__TASK BRIEF__
Begin at the line below that has "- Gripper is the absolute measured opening". Stop after the line that has "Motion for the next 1", repeating each line exactly and leaving out the pictures.

:::

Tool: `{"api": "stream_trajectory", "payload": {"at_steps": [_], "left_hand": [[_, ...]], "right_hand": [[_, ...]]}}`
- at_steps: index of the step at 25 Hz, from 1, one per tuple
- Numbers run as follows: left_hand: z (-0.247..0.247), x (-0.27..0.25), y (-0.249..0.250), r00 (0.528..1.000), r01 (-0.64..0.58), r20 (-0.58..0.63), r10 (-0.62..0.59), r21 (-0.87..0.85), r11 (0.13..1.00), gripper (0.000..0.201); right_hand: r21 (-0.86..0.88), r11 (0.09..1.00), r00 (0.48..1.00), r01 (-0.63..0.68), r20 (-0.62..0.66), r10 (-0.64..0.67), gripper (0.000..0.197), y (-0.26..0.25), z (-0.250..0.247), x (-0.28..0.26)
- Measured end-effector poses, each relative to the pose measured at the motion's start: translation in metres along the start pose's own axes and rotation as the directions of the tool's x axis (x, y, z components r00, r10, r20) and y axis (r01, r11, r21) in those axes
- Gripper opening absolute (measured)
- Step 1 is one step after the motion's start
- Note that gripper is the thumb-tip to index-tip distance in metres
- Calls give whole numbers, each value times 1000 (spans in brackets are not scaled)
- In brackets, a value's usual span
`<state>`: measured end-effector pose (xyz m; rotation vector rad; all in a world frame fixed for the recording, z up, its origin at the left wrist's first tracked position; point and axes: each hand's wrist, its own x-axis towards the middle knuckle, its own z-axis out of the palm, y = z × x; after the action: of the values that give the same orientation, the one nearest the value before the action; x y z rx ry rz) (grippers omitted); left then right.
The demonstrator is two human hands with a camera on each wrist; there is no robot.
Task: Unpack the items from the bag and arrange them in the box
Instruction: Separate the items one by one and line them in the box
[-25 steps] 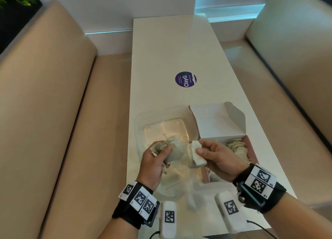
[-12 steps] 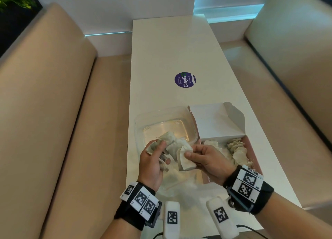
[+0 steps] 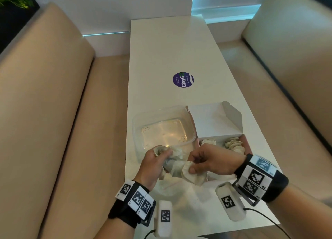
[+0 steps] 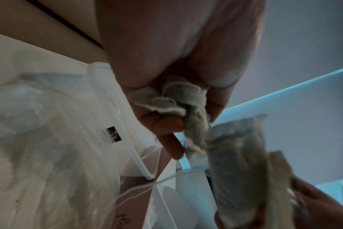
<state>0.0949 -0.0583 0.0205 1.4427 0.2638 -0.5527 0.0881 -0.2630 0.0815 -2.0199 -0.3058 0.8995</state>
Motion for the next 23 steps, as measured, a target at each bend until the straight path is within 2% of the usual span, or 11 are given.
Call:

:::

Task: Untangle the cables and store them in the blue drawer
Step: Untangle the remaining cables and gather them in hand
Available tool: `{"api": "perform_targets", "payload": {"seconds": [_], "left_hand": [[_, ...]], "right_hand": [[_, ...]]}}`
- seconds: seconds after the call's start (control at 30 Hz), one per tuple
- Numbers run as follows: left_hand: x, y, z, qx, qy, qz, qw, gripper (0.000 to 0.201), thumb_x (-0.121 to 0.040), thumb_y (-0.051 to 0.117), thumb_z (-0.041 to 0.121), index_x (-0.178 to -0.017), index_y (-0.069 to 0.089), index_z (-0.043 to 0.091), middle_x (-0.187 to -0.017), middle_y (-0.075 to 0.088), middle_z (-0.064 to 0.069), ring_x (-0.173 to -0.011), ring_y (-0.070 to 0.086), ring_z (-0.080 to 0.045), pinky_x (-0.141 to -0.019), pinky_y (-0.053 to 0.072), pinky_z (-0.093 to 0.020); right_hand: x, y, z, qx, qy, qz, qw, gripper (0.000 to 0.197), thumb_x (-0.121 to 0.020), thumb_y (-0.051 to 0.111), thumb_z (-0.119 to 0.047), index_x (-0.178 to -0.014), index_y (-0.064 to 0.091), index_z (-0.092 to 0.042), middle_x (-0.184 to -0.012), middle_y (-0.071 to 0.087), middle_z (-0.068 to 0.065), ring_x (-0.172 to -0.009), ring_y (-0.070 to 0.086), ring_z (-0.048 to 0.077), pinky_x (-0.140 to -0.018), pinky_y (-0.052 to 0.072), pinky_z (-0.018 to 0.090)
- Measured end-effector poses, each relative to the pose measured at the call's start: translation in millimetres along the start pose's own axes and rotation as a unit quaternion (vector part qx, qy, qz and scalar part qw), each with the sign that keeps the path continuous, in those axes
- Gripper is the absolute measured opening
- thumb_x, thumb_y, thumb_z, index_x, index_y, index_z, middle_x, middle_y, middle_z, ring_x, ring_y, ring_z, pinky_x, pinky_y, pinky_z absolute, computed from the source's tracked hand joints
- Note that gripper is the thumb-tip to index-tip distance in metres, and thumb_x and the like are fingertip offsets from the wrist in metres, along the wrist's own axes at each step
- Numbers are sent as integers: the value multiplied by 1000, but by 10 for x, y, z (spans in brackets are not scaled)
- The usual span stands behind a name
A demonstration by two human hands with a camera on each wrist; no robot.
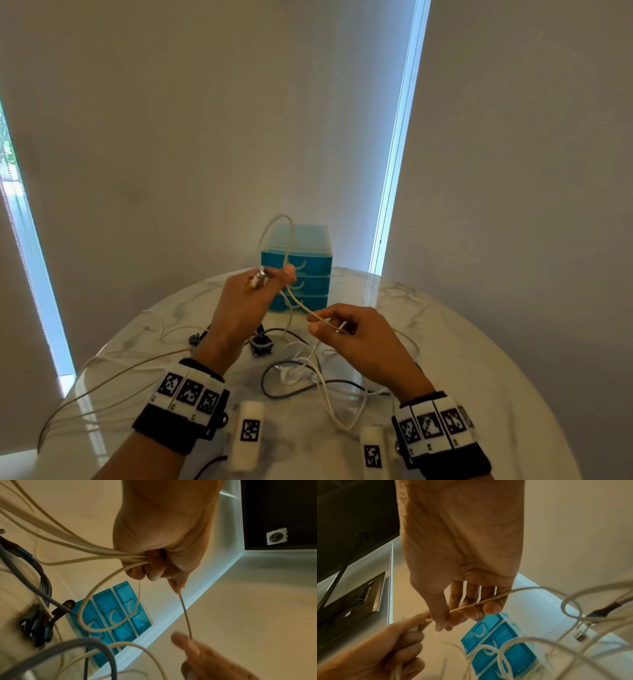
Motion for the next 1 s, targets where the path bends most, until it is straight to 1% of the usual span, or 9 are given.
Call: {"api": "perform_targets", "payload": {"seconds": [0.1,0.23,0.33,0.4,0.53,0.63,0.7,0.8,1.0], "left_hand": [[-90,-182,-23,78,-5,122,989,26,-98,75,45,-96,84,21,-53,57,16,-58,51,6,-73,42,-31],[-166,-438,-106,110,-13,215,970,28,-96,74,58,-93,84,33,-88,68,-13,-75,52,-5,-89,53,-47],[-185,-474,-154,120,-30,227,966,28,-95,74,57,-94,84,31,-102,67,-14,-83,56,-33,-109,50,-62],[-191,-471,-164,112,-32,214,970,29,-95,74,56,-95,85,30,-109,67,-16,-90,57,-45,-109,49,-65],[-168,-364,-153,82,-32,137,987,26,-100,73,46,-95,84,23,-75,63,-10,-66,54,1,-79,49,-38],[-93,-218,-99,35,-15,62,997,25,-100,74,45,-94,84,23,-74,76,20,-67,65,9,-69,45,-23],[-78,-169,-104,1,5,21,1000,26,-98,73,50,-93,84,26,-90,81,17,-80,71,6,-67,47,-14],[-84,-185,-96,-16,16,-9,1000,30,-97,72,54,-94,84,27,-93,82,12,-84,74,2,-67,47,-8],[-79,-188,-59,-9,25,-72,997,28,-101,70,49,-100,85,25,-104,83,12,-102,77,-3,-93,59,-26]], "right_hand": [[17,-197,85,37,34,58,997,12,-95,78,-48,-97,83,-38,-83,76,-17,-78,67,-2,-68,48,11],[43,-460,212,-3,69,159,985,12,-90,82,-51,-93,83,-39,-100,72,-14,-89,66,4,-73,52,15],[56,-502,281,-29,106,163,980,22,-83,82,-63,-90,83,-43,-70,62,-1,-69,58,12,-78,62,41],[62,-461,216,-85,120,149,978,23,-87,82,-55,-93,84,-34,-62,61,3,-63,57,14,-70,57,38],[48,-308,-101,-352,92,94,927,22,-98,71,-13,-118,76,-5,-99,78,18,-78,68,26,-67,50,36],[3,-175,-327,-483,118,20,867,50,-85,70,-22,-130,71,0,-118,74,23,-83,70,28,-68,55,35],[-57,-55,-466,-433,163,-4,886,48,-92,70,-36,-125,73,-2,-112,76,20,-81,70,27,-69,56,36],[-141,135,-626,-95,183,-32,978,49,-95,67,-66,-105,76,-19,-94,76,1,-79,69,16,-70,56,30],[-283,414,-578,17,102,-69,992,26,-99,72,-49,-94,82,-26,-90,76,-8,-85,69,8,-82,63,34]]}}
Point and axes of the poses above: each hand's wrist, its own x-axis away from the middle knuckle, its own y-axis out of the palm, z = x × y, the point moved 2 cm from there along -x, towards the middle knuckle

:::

__TASK OUTPUT__
- Gripper is the absolute measured opening
- thumb_x, thumb_y, thumb_z, index_x, index_y, index_z, middle_x, middle_y, middle_z, ring_x, ring_y, ring_z, pinky_x, pinky_y, pinky_z absolute, computed from the source's tracked hand joints
- Note that gripper is the thumb-tip to index-tip distance in metres, and thumb_x and the like are fingertip offsets from the wrist in metres, along the wrist's own axes at each step
- Numbers are sent as integers: the value multiplied by 1000, but by 10 for x, y, z (spans in brackets are not scaled)
- The usual span stands behind a name
A demonstration by two human hands with a camera on each wrist; no robot.
Motion for the next 1 s, targets where the path bends most, until it is straight to 1% of the usual span, or 9 are given.

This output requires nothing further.